Government plans to amend IBC to ring-fence buyers of stressed assets from prosecution. While the amendments will help ring-fence buyers, aspects like cross-border insolvency remain to be addressed. The recent amendments to the Insolvency and Bankruptcy Code (IBC) approved by the Union Cabinet can go a long way in addressing some of the gaps in the resolution process. Crucially, the proposed Bill has sought to provide a clean slate to buyers of stressed assets, by shielding them from prosecution for offences by previous promoters.
By way of insertion of Section 32A in the Code, the amendment seeks to provide immunity to the corporate debtor and its assets, from an offence committed prior to the commencement of the insolvency process. In other words, it seeks to ring-fence the corporate debtor and property from offences committed by the previous management or promoters. At a time when there have been growing concerns over investigative agencies initiating action against companies after the completion of the resolution process (Bhushan Power and Steel), the amendment offers much needed clarity and relief to prospective buyers. At the same time, the Bill requires the corporate debtor or other persons to extend cooperation to investigating authorities. Importantly, the immunity will only apply in cases where the resolution plan has resulted in a change in management or control of the corporate debtor. While the amendment seeks to release the corporate debtor from the liability of the offence, it continues to hold the concerned persons responsible for the offences and they can be prosecuted.
In a bid to check frivolous insolvency applications, the Bill also seeks to raise the minimum threshold for initiating the process, in the case of financial creditors represented by an authorised representative. In the case of home-buyers for instance, the application for initiating insolvency process has to be filed by at least 100 creditors or 10 per cent of such creditors, whichever is lower.

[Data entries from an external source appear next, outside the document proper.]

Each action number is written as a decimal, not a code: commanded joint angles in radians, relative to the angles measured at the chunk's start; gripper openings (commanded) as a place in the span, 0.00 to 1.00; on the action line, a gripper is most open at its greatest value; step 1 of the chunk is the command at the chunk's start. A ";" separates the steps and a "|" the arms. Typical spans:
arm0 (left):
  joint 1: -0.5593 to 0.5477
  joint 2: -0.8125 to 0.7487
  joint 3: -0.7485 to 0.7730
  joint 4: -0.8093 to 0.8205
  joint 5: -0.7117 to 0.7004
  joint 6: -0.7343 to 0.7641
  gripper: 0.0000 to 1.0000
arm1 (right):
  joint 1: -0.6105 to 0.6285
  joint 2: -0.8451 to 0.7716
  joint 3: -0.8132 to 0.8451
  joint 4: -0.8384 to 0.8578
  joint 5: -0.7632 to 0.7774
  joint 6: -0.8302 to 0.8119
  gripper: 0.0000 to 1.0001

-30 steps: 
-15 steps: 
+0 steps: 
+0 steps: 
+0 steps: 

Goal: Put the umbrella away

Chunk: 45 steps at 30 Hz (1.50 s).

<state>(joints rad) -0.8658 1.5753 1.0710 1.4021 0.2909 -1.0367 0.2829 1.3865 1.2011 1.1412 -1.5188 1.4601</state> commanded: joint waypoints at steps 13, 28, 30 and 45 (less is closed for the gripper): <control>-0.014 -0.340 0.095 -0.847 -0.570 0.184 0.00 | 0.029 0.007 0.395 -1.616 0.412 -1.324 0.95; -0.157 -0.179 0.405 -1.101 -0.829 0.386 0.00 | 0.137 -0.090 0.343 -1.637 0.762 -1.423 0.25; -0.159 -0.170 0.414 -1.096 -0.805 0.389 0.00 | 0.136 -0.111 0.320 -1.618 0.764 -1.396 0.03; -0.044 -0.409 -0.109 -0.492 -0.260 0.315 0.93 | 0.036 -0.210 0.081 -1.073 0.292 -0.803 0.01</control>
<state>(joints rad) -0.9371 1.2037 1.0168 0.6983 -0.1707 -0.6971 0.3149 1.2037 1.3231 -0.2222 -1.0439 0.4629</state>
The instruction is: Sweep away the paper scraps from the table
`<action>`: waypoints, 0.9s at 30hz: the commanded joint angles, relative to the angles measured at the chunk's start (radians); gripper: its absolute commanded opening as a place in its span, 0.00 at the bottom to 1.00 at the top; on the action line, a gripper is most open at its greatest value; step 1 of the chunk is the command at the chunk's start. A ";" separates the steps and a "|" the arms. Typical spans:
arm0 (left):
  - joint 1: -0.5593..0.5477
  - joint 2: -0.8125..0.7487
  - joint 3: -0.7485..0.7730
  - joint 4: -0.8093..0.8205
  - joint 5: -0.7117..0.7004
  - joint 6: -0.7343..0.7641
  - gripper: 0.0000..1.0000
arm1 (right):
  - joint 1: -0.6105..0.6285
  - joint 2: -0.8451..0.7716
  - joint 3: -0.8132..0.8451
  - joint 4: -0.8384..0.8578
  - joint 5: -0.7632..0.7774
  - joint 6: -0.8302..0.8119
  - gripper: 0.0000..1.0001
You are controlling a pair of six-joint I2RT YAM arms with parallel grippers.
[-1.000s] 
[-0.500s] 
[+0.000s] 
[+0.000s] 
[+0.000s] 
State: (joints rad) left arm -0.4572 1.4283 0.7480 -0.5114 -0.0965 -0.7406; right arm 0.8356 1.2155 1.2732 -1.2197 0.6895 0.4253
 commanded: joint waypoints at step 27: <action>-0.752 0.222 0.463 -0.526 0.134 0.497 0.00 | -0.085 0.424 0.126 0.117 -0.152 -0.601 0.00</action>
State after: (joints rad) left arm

The Bill also clarifies that licences, permits, concession, clearances, etc., in force cannot be suspended or terminated during the moratorium period, provided there is no default in payment of dues. This is critical to ensure that the company is maintained as a going concern and value is preserved. The Bill has also sought to allow the resolution professional to continue to manage the company in case the process is delayed beyond the 330-day deadline.
While the recent amendments and the Supreme Court ruling in the Essar Steel case
upholding the rights of the secured creditors, should help smoothen the IBC process, there are several other aspects that require closer scrutiny. To curb frivolous insolvency applications, increasing the default threshold — currently at a mere ₹1 lakh — is critical. The Bill did not include the much awaited cross border insolvency framework, which is imperative to deal with cases like the Nirav Modi scam. The global web of shadow entities Nirav Modi used for perpetrating the $4 billion fraud, only goes to show how lenders or government agencies may be incapable of recovering anything in such cases. Holding defaulters responsible in the eyes of the law is one thing; bringing them to book is another thing altogether.
Q1. What protection do the IBC amendments provide to customers of bad loans?
(a) Protecting buyers from getting prosecuted for the offences committed by previous promoters.
(b) Giving them a clean slate to write on
(c) Addressing the issues of buyers to get better returns
(d) Bringing changes in the amendments to benefits banks
(e) None of these
Q2. On what condition does the bill provide immunity to the corporate debtor and property?
(a) Giving a clarity to the potential victims
(b) Change in management or control from the corporate debtor due to the resolution plan
(c) Commencing the insolvency process
(d) Need of extension in cooperation from the debtors’ side
(e) None of these
Q3. How does the Bill deals with the senseless insolvency applications?
(a) Initiating the process without any paper-work
(b) Paving way for the authorized representatives
(c) Mandate to file insolvency application by around 10% of home-buyers
(d) Uplifting the minimum limits in order to begin the process
(e) Both (b) and (c)
Q4. What are the guidelines of the Bill in case of no payment dues during moratorium period?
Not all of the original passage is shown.